▶ EXERCISE GOAL
Copy the data below verbatim, leaving no line out.

▶ DATASET SECTION
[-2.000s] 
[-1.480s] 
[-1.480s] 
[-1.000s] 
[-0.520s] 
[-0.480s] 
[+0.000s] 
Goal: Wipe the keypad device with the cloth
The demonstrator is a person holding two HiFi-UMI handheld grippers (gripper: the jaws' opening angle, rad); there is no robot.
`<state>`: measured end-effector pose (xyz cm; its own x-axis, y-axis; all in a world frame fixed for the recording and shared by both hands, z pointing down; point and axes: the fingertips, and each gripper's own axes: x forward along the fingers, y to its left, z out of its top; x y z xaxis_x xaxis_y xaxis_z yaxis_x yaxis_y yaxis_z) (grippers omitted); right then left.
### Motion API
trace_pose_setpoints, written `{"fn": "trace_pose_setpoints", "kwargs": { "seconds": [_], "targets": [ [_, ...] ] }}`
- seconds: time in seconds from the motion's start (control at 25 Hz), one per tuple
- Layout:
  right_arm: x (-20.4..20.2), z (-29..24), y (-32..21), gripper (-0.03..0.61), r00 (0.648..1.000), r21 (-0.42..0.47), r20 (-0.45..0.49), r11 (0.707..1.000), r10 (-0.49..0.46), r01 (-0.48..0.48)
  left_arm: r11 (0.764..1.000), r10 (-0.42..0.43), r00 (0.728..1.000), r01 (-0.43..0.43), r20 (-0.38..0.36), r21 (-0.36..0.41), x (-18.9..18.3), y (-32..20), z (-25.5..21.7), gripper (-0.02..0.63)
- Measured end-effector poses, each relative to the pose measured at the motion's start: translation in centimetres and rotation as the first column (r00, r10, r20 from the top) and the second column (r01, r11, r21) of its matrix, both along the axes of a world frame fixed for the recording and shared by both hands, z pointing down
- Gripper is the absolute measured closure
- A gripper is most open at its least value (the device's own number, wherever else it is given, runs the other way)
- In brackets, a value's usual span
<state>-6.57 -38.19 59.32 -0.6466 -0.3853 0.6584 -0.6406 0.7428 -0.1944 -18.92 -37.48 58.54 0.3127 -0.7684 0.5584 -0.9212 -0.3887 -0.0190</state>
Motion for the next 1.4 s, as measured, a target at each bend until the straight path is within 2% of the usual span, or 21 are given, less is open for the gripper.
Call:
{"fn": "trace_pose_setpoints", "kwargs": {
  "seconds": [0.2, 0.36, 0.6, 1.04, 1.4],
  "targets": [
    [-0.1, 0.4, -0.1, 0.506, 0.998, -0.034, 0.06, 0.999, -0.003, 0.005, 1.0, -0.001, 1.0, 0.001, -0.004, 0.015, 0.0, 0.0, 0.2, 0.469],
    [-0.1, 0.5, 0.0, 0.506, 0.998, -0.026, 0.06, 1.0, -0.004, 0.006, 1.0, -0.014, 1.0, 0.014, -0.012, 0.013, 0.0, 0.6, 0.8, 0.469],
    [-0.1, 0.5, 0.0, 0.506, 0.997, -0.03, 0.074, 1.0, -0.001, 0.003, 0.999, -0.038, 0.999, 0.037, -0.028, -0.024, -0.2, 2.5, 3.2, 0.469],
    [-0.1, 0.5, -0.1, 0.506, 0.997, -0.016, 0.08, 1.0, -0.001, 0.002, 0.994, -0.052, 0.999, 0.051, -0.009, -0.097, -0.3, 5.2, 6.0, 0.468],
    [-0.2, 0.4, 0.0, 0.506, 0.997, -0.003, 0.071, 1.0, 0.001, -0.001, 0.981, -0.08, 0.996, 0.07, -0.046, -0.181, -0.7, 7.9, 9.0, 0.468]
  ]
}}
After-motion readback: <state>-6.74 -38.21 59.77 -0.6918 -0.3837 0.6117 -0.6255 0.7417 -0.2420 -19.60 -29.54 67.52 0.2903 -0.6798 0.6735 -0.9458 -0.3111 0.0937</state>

▶ OUTPUT FOR THIS EXERCISE
[-2.000s] 
[-1.480s] 
[-1.480s] 
[-1.000s] 
[-0.520s] 
[-0.480s] 
[+0.000s] 
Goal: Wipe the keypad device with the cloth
The demonstrator is a person holding two HiFi-UMI handheld grippers (gripper: the jaws' opening angle, rad); there is no robot.
`<state>`: measured end-effector pose (xyz cm; its own x-axis, y-axis; all in a world frame fixed for the recording and shared by both hands, z pointing down; point and axes: the fingertips, and each gripper's own axes: x forward along the fingers, y to its left, z out of its top; x y z xaxis_x xaxis_y xaxis_z yaxis_x yaxis_y yaxis_z) (grippers omitted); right then left.
### Motion API
trace_pose_setpoints, written `{"fn": "trace_pose_setpoints", "kwargs": { "seconds": [_], "targets": [ [_, ...] ] }}`
- seconds: time in seconds from the motion's start (control at 25 Hz), one per tuple
- Layout:
  right_arm: x (-20.4..20.2), z (-29..24), y (-32..21), gripper (-0.03..0.61), r00 (0.648..1.000), r21 (-0.42..0.47), r20 (-0.45..0.49), r11 (0.707..1.000), r10 (-0.49..0.46), r01 (-0.48..0.48)
  left_arm: r11 (0.764..1.000), r10 (-0.42..0.43), r00 (0.728..1.000), r01 (-0.43..0.43), r20 (-0.38..0.36), r21 (-0.36..0.41), x (-18.9..18.3), y (-32..20), z (-25.5..21.7), gripper (-0.02..0.63)
- Measured end-effector poses, each relative to the pose measured at the motion's start: translation in centimetres and rotation as the first column (r00, r10, r20 from the top) and the second column (r01, r11, r21) of its matrix, both along the axes of a world frame fixed for the recording and shared by both hands, z pointing down
- Gripper is the absolute measured closure
- A gripper is most open at its least value (the device's own number, wherever else it is given, runs the other way)
- In brackets, a value's usual span
<state>-6.57 -38.19 59.32 -0.6466 -0.3853 0.6584 -0.6406 0.7428 -0.1944 -18.92 -37.48 58.54 0.3127 -0.7684 0.5584 -0.9212 -0.3887 -0.0190</state>
Motion for the next 1.4 s, as measured, a target at each bend until the straight path is within 2% of the usual span, or 21 are given, less is open for the gripper.
Call:
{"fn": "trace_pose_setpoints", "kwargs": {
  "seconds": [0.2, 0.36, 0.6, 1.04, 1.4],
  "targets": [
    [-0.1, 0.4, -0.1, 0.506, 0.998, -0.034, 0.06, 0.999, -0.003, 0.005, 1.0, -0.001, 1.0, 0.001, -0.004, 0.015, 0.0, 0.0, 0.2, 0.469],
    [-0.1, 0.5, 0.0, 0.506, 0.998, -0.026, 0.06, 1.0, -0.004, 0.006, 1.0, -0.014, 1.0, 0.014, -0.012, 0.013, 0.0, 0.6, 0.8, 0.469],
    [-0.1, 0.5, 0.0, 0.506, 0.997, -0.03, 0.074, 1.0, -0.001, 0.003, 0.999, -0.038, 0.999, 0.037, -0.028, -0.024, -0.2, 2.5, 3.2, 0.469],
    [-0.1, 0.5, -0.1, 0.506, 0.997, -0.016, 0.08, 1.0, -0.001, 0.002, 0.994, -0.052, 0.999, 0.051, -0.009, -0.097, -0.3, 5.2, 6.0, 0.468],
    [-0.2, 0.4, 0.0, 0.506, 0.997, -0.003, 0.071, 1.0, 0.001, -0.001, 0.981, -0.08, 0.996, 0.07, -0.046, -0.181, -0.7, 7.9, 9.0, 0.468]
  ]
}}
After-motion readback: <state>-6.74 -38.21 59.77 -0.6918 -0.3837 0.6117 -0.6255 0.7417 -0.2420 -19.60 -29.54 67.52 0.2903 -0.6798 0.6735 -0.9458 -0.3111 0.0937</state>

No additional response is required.